• WHAT IS REQUIRED:
Here are some records. Print all of them exactly.

THE RECORDS below:

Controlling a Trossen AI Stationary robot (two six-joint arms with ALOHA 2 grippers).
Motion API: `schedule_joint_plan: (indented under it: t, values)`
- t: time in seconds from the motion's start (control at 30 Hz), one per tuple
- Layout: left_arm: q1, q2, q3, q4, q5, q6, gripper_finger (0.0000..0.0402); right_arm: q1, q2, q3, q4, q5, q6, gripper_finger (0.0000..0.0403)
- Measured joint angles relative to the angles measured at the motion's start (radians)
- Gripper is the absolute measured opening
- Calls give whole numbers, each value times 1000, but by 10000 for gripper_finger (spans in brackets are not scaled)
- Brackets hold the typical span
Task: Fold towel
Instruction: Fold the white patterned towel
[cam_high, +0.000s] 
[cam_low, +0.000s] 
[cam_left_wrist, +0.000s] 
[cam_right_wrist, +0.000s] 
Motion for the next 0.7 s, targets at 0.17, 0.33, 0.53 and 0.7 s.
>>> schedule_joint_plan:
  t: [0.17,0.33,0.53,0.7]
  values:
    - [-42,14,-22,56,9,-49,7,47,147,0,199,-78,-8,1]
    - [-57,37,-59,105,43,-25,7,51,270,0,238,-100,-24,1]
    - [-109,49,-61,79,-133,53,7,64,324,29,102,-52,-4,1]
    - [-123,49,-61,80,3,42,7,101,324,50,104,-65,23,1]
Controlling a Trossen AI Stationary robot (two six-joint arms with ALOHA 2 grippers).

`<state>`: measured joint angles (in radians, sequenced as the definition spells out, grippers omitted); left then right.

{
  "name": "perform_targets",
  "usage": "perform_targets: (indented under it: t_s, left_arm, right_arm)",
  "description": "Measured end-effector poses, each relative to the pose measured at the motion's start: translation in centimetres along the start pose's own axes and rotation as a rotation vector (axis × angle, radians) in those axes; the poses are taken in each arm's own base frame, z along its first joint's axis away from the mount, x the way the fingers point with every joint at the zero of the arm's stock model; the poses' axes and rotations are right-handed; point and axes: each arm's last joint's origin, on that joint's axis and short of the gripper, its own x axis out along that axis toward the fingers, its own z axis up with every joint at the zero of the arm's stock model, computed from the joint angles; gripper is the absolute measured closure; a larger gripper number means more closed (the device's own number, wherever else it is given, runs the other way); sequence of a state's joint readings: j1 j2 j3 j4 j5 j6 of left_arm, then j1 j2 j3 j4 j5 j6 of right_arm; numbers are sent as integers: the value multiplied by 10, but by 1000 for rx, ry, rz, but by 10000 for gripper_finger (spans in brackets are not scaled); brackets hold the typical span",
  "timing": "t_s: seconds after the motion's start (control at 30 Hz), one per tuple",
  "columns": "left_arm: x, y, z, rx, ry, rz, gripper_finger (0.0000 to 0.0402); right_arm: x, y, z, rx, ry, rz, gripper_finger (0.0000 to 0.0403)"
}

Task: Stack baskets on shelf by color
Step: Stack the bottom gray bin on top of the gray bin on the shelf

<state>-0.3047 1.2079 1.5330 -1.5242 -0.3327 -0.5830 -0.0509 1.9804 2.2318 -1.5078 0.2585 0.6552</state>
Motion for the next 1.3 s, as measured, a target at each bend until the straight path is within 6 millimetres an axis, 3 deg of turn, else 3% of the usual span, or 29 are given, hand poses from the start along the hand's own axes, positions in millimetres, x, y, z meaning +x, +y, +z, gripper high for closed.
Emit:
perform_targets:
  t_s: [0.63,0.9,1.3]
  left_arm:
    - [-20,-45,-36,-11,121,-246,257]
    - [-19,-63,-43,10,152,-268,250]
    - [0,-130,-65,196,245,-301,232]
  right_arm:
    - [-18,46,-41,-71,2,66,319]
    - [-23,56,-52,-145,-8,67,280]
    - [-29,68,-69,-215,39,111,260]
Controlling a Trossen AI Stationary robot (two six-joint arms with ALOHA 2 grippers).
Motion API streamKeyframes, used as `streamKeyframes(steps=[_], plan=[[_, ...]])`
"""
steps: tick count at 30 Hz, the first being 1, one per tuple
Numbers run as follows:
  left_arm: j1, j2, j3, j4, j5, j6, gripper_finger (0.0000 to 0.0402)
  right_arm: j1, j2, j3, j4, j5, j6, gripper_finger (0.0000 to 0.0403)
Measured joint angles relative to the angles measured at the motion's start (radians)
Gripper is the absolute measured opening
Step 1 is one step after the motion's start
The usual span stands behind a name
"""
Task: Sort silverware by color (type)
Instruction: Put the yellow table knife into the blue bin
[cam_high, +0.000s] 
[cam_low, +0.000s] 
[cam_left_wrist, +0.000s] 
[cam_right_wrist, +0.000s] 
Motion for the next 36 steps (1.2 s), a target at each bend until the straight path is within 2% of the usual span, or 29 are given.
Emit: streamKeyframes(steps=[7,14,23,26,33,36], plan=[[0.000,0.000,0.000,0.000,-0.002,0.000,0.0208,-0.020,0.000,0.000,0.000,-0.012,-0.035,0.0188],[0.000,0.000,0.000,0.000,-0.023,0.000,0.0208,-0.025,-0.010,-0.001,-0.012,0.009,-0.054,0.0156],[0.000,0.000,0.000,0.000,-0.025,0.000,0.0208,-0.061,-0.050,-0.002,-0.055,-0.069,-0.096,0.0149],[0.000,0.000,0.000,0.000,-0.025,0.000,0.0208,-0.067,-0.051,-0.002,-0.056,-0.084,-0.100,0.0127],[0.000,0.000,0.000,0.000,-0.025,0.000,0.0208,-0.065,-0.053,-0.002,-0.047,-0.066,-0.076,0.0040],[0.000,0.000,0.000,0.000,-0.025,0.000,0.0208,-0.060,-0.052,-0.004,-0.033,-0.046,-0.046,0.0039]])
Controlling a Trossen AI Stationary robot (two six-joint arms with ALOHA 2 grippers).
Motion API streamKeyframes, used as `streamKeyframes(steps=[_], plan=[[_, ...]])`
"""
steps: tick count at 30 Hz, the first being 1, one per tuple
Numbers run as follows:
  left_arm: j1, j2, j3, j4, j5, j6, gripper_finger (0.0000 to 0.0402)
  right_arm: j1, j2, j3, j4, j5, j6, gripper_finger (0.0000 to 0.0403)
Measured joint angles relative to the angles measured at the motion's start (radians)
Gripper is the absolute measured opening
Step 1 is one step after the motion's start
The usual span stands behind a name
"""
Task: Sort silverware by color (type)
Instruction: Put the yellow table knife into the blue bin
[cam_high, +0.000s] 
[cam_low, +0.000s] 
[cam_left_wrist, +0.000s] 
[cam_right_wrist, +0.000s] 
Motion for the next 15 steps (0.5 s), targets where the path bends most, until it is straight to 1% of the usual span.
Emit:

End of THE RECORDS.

• ANSWER FOR THIS EXERCISE:
Controlling a Trossen AI Stationary robot (two six-joint arms with ALOHA 2 grippers).
Motion API: `schedule_joint_plan: (indented under it: t, values)`
- t: time in seconds from the motion's start (control at 30 Hz), one per tuple
- Layout: left_arm: q1, q2, q3, q4, q5, q6, gripper_finger (0.0000..0.0402); right_arm: q1, q2, q3, q4, q5, q6, gripper_finger (0.0000..0.0403)
- Measured joint angles relative to the angles measured at the motion's start (radians)
- Gripper is the absolute measured opening
- Calls give whole numbers, each value times 1000, but by 10000 for gripper_finger (spans in brackets are not scaled)
- Brackets hold the typical span
Task: Fold towel
Instruction: Fold the white patterned towel
[cam_high, +0.000s] 
[cam_low, +0.000s] 
[cam_left_wrist, +0.000s] 
[cam_right_wrist, +0.000s] 
Motion for the next 0.7 s, targets at 0.17, 0.33, 0.53 and 0.7 s.
>>> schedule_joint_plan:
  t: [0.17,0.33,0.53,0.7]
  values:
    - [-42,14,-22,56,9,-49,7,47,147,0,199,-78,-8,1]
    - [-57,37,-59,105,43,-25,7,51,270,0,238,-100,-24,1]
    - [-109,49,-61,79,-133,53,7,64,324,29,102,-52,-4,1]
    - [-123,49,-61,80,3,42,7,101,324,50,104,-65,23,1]
Controlling a Trossen AI Stationary robot (two six-joint arms with ALOHA 2 grippers).

`<state>`: measured joint angles (in radians, sequenced as the definition spells out, grippers omitted); left then right.

{
  "name": "perform_targets",
  "usage": "perform_targets: (indented under it: t_s, left_arm, right_arm)",
  "description": "Measured end-effector poses, each relative to the pose measured at the motion's start: translation in centimetres along the start pose's own axes and rotation as a rotation vector (axis × angle, radians) in those axes; the poses are taken in each arm's own base frame, z along its first joint's axis away from the mount, x the way the fingers point with every joint at the zero of the arm's stock model; the poses' axes and rotations are right-handed; point and axes: each arm's last joint's origin, on that joint's axis and short of the gripper, its own x axis out along that axis toward the fingers, its own z axis up with every joint at the zero of the arm's stock model, computed from the joint angles; gripper is the absolute measured closure; a larger gripper number means more closed (the device's own number, wherever else it is given, runs the other way); sequence of a state's joint readings: j1 j2 j3 j4 j5 j6 of left_arm, then j1 j2 j3 j4 j5 j6 of right_arm; numbers are sent as integers: the value multiplied by 10, but by 1000 for rx, ry, rz, but by 10000 for gripper_finger (spans in brackets are not scaled); brackets hold the typical span",
  "timing": "t_s: seconds after the motion's start (control at 30 Hz), one per tuple",
  "columns": "left_arm: x, y, z, rx, ry, rz, gripper_finger (0.0000 to 0.0402); right_arm: x, y, z, rx, ry, rz, gripper_finger (0.0000 to 0.0403)"
}

Task: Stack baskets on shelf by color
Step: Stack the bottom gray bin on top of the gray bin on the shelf

<state>-0.3047 1.2079 1.5330 -1.5242 -0.3327 -0.5830 -0.0509 1.9804 2.2318 -1.5078 0.2585 0.6552</state>
Motion for the next 1.3 s, as measured, a target at each bend until the straight path is within 6 millimetres an axis, 3 deg of turn, else 3% of the usual span, or 29 are given, hand poses from the start along the hand's own axes, positions in millimetres, x, y, z meaning +x, +y, +z, gripper high for closed.
Emit:
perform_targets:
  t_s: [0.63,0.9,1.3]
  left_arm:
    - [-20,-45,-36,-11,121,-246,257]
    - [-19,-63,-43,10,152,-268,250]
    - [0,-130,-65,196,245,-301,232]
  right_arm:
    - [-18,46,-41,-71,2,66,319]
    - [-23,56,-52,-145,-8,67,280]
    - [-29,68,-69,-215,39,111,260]
Controlling a Trossen AI Stationary robot (two six-joint arms with ALOHA 2 grippers).
Motion API streamKeyframes, used as `streamKeyframes(steps=[_], plan=[[_, ...]])`
"""
steps: tick count at 30 Hz, the first being 1, one per tuple
Numbers run as follows:
  left_arm: j1, j2, j3, j4, j5, j6, gripper_finger (0.0000 to 0.0402)
  right_arm: j1, j2, j3, j4, j5, j6, gripper_finger (0.0000 to 0.0403)
Measured joint angles relative to the angles measured at the motion's start (radians)
Gripper is the absolute measured opening
Step 1 is one step after the motion's start
The usual span stands behind a name
"""
Task: Sort silverware by color (type)
Instruction: Put the yellow table knife into the blue bin
[cam_high, +0.000s] 
[cam_low, +0.000s] 
[cam_left_wrist, +0.000s] 
[cam_right_wrist, +0.000s] 
Motion for the next 36 steps (1.2 s), a target at each bend until the straight path is within 2% of the usual span, or 29 are given.
Emit: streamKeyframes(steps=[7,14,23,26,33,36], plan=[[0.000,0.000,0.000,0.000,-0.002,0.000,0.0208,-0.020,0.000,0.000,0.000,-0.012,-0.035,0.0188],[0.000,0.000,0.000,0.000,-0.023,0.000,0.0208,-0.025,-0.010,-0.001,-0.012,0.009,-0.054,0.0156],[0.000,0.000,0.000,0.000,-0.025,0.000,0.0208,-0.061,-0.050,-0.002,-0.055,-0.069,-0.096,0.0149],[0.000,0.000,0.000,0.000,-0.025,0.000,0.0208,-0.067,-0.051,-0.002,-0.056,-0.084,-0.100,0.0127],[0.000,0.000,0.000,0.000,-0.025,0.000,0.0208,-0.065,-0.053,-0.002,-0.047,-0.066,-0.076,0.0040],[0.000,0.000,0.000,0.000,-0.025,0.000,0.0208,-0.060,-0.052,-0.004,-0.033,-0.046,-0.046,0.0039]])
Controlling a Trossen AI Stationary robot (two six-joint arms with ALOHA 2 grippers).
Motion API streamKeyframes, used as `streamKeyframes(steps=[_], plan=[[_, ...]])`
"""
steps: tick count at 30 Hz, the first being 1, one per tuple
Numbers run as follows:
  left_arm: j1, j2, j3, j4, j5, j6, gripper_finger (0.0000 to 0.0402)
  right_arm: j1, j2, j3, j4, j5, j6, gripper_finger (0.0000 to 0.0403)
Measured joint angles relative to the angles measured at the motion's start (radians)
Gripper is the absolute measured opening
Step 1 is one step after the motion's start
The usual span stands behind a name
"""
Task: Sort silverware by color (type)
Instruction: Put the yellow table knife into the blue bin
[cam_high, +0.000s] 
[cam_low, +0.000s] 
[cam_left_wrist, +0.000s] 
[cam_right_wrist, +0.000s] 
Motion for the next 15 steps (0.5 s), targets where the path bends most, until it is straight to 1% of the usual span.
Emit:

No additional output will be given.